§ Exercise goal: Pictures are to be excluded. Please print only the lines from the one containing "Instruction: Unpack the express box" through the end of the data, exactly as they appear.

§ Supplied information:
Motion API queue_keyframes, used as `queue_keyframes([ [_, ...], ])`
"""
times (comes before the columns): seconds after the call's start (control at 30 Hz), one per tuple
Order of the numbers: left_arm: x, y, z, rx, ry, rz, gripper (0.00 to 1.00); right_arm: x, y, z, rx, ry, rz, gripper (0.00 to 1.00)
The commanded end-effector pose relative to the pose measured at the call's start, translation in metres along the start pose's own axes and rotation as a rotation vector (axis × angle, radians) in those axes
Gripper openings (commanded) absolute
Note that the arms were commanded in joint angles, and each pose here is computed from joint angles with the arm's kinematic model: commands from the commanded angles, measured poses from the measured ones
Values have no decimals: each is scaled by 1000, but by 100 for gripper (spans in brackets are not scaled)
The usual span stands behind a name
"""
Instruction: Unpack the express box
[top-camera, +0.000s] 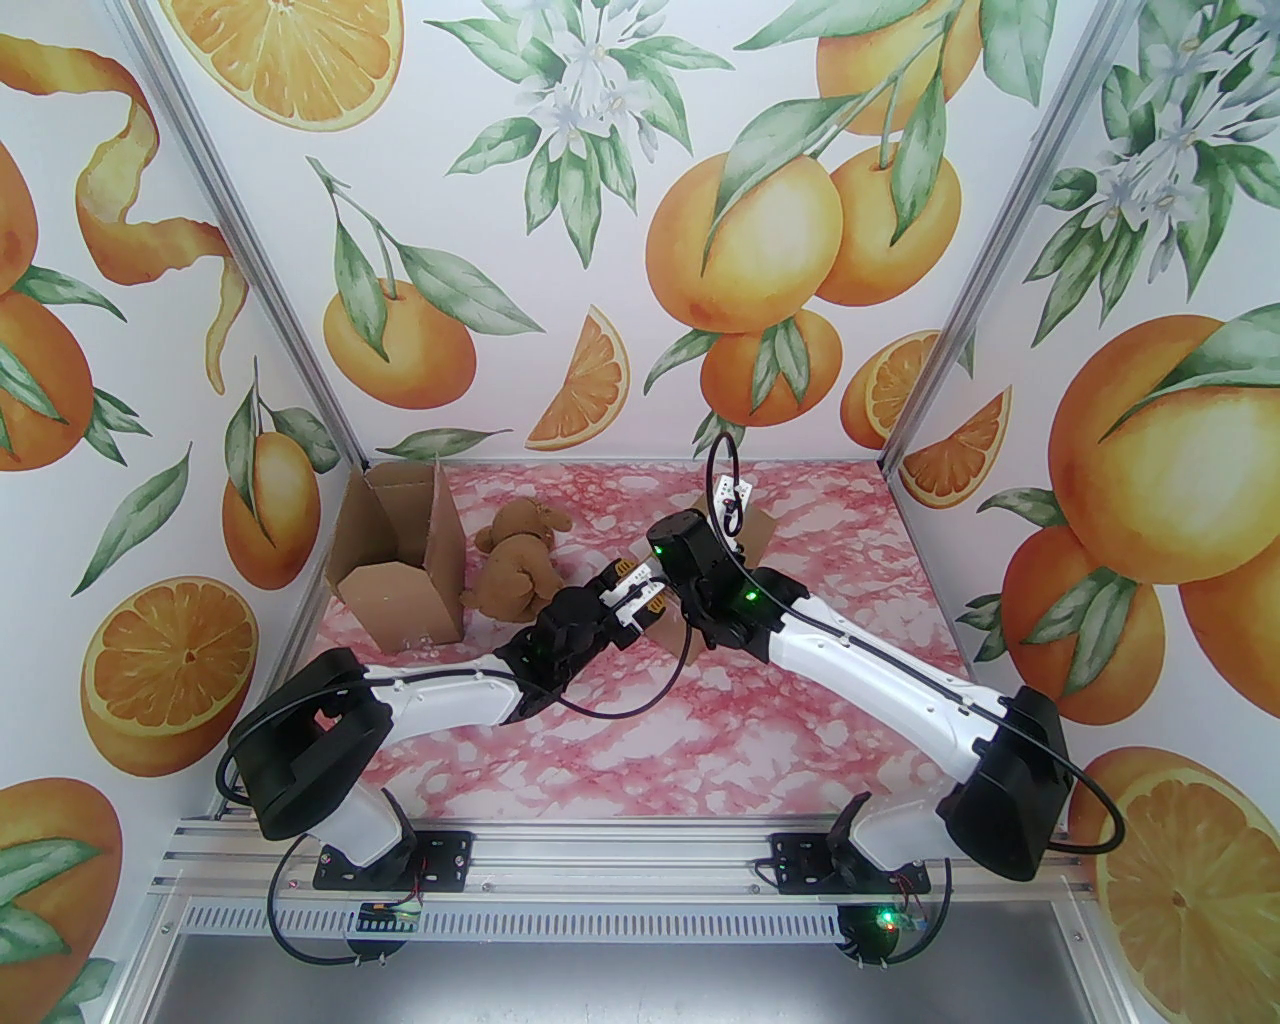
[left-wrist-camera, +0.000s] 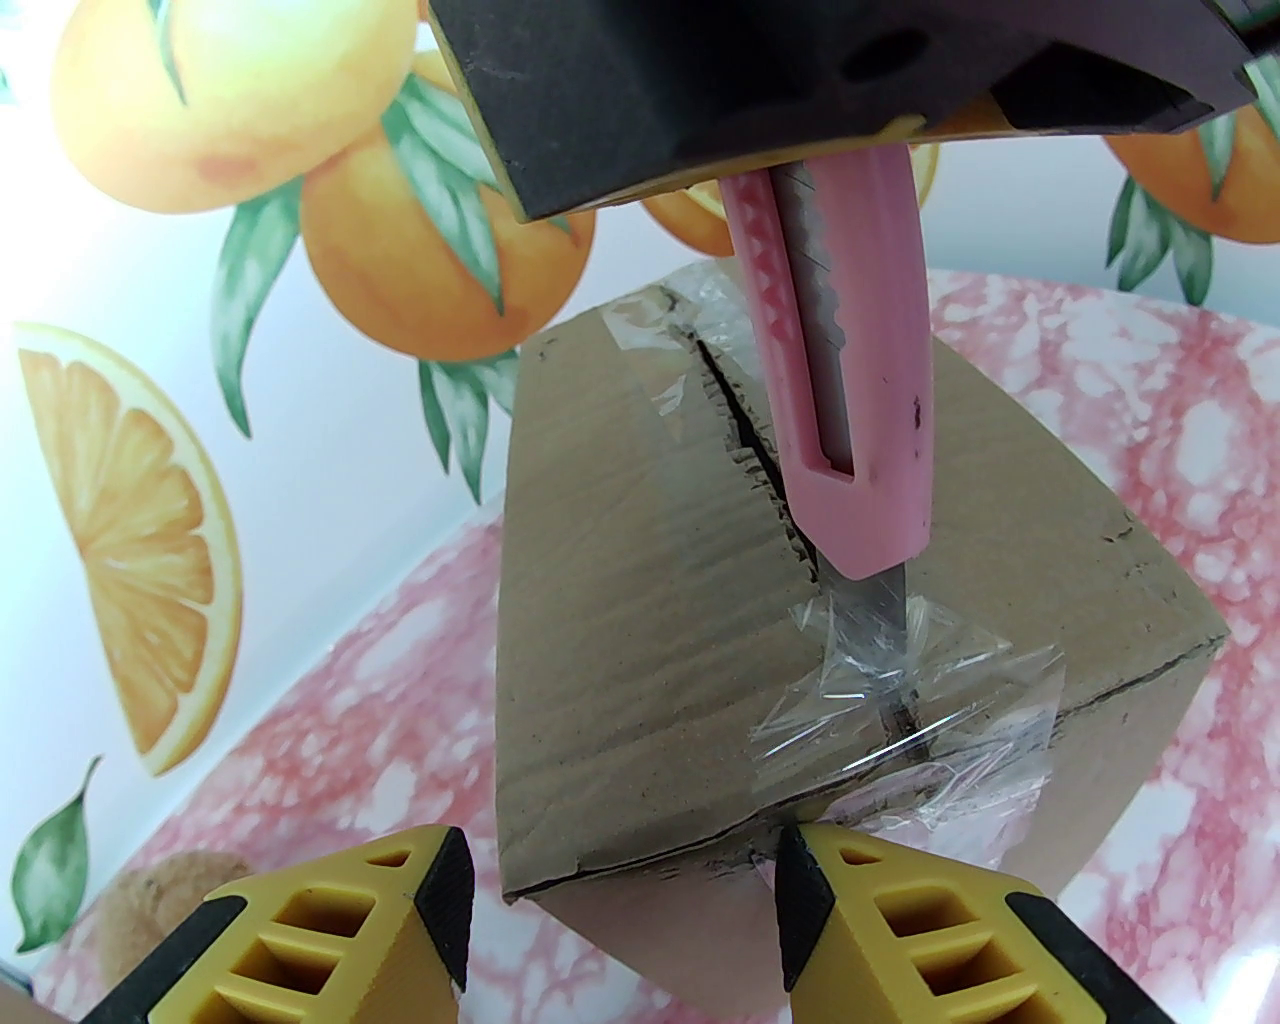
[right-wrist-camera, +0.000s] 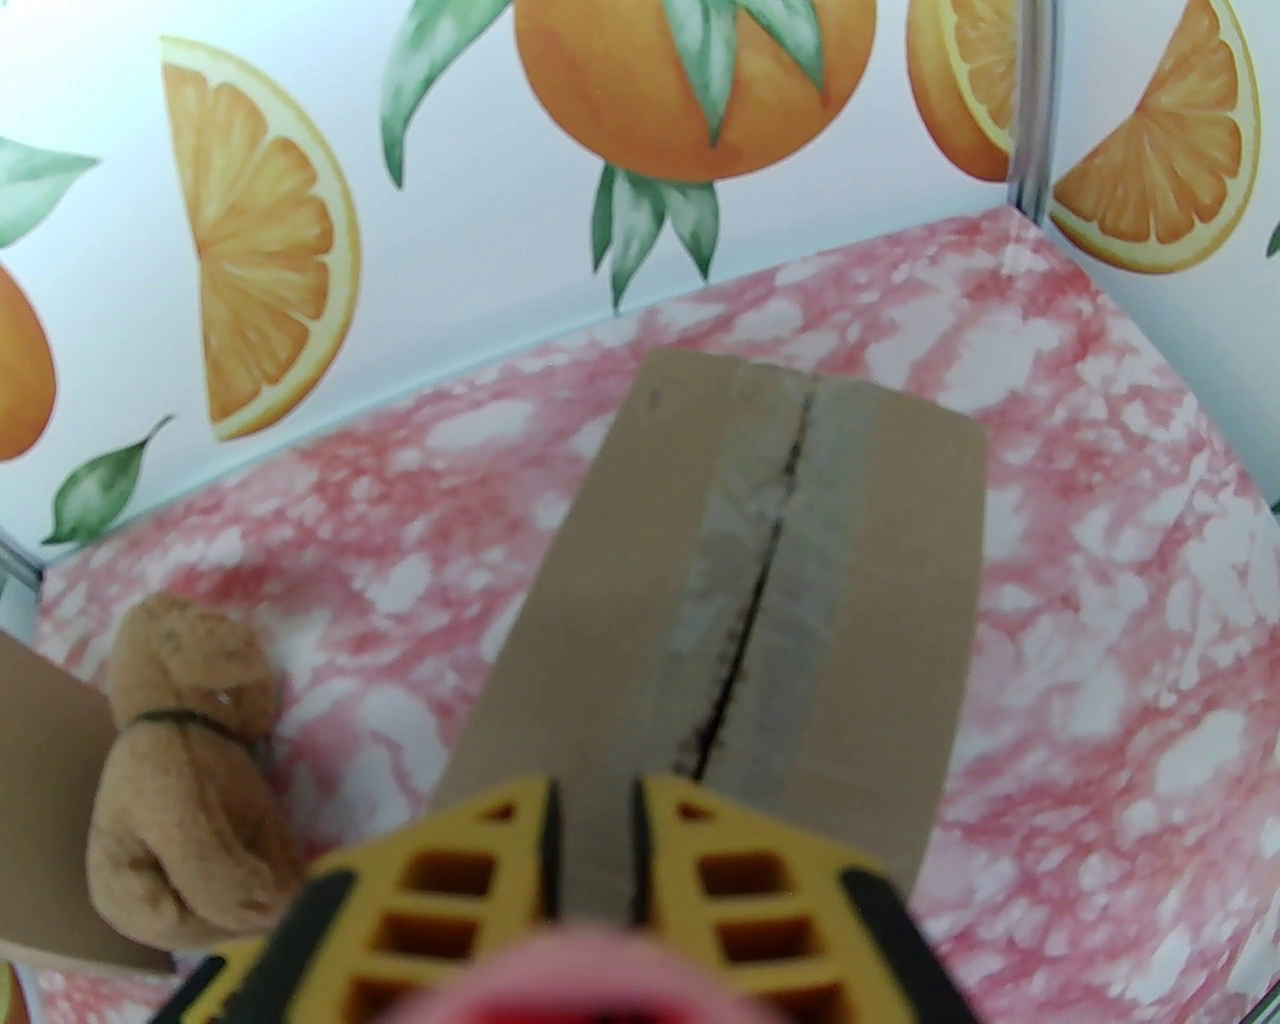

§ Answer box:
Instruction: Unpack the express box
[top-camera, +0.000s] 
[left-wrist-camera, +0.000s] 
[right-wrist-camera, +0.000s] 

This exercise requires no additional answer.